Production of mRNAs and mRNA-LNP vaccine candidates for in vivo studies
To generate vaccine candidate materials for the in vivo studies, the three gE-encoding (gE full length, gE truncated and gE soluble protein) mRNAs were produced by in vitro transcription, purified using lithium chloride precipitation, and stored at ≤−65 °C until further use. The purified mRNAs were tested for the following key attributes: concentration, identity, purity/integrity, poly(A) tail length, % capping efficiency, % N1-methyl-pseudouridine (m1Ψ) incorporation, and levels of various impurities (e.g., RNase, endotoxin, E.coli DNA and residual NTPs).
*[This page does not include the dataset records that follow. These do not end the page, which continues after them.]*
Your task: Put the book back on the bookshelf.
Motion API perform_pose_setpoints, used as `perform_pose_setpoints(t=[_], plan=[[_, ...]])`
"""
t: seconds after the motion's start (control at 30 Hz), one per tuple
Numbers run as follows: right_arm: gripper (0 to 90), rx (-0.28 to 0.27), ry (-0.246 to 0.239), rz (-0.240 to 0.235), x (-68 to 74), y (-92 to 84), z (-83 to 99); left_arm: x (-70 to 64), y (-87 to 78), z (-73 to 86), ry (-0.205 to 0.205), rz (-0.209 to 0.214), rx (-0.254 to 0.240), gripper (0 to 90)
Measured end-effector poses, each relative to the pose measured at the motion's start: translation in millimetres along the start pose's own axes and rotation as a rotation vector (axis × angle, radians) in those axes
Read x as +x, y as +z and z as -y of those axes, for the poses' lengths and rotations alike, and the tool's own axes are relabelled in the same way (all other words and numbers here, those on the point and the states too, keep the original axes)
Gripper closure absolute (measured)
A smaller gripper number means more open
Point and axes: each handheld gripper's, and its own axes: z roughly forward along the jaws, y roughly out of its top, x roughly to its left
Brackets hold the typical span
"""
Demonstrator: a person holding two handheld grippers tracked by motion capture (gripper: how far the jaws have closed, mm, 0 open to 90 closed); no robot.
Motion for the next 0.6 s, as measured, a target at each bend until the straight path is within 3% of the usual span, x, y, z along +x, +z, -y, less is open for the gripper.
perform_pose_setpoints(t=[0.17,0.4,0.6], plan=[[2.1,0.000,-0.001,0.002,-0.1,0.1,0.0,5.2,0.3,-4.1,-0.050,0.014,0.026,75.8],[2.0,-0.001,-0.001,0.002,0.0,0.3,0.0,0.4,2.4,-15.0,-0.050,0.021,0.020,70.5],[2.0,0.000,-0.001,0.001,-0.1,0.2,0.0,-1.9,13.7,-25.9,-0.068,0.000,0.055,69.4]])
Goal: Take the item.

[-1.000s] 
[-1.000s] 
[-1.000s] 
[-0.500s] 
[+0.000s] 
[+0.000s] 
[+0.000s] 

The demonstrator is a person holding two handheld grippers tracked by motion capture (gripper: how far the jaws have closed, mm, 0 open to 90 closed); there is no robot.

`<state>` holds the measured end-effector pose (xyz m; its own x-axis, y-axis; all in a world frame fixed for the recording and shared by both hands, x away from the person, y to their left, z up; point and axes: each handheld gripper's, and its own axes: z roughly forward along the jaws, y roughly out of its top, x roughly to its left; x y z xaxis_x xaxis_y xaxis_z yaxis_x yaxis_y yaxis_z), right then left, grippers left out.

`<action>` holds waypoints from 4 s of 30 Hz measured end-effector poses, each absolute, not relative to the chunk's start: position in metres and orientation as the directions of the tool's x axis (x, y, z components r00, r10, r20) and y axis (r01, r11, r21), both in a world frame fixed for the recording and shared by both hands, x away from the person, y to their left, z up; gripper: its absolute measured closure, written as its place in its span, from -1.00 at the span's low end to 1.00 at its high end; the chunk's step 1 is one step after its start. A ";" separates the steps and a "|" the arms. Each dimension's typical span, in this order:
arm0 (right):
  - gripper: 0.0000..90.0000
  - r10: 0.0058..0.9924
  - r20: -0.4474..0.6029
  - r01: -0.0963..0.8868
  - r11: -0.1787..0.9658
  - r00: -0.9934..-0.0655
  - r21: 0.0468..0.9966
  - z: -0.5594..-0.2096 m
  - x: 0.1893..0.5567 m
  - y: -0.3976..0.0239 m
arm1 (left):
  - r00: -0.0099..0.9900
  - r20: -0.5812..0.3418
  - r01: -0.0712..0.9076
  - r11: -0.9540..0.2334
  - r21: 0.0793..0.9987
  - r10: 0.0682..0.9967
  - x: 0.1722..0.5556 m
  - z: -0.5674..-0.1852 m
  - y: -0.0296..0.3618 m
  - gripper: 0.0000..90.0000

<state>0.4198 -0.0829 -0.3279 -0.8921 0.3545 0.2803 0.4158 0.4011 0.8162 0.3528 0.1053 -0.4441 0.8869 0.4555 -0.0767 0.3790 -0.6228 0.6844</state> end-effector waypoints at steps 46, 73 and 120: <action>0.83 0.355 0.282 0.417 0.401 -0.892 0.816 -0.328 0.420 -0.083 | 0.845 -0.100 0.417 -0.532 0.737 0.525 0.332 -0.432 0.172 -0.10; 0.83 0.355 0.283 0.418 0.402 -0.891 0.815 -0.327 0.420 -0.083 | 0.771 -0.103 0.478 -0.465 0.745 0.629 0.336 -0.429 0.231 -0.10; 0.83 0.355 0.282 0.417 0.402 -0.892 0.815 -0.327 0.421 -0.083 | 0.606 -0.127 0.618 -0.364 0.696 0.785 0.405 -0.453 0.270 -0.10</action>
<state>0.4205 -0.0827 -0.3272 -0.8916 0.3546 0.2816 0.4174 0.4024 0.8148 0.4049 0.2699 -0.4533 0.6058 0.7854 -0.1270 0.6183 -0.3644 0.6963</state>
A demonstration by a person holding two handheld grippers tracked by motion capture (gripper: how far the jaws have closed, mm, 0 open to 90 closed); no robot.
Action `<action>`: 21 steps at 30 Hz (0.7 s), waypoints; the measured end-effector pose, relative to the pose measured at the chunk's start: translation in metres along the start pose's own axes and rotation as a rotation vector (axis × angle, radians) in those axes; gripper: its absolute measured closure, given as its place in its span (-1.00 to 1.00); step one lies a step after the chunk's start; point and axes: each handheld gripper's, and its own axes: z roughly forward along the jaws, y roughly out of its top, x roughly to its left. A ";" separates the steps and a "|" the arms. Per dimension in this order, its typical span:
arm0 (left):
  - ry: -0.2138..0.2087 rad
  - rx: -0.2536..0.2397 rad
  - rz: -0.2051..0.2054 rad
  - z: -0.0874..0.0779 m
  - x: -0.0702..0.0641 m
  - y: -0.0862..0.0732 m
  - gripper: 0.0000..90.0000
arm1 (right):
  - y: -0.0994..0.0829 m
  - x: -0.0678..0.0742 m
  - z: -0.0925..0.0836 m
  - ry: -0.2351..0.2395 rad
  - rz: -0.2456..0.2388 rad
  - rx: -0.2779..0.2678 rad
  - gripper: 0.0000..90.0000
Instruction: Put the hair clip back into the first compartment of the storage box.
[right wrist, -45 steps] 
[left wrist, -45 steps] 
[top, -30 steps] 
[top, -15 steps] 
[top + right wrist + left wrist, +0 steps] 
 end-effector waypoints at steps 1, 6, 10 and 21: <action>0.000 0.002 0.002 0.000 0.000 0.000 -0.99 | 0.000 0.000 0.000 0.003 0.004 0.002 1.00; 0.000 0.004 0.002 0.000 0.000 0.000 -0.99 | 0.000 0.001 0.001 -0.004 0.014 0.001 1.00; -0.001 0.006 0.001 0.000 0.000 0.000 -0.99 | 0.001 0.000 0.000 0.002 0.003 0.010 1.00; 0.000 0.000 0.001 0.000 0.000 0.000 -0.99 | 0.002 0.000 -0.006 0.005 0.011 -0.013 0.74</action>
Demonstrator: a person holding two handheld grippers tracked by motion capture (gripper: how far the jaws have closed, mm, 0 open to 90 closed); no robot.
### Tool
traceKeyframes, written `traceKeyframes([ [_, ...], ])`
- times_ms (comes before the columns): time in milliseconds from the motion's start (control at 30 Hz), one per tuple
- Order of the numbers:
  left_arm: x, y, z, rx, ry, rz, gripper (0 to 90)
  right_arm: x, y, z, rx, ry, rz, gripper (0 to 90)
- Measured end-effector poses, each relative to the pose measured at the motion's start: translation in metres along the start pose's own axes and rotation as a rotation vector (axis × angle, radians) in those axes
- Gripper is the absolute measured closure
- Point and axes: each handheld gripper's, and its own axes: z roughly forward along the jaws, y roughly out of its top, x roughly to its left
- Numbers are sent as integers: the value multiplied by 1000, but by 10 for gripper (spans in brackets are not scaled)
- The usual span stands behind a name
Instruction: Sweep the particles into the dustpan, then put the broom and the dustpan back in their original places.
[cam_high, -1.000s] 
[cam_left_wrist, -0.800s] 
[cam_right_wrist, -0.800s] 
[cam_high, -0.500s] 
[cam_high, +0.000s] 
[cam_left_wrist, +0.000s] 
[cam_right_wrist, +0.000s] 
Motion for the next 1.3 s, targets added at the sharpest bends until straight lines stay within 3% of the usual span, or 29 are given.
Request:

These analytical test results are shown in Supplementary Table S2. Thereafter, all three purified gE-encoding mRNAs were encapsulated in either NOF-lipid-based LNPs or SM102-lipid-based LNPs and the final formulated mRNA-LNPs were tested for the following critical attributes: Particle size, Polydispersity index (PDI), % mRNA encapsulation, % mRNA purity post encapsulation and mRNA concentration. The analytical test results of the six mRNA-LNPs are shown in Supplementary Table S3.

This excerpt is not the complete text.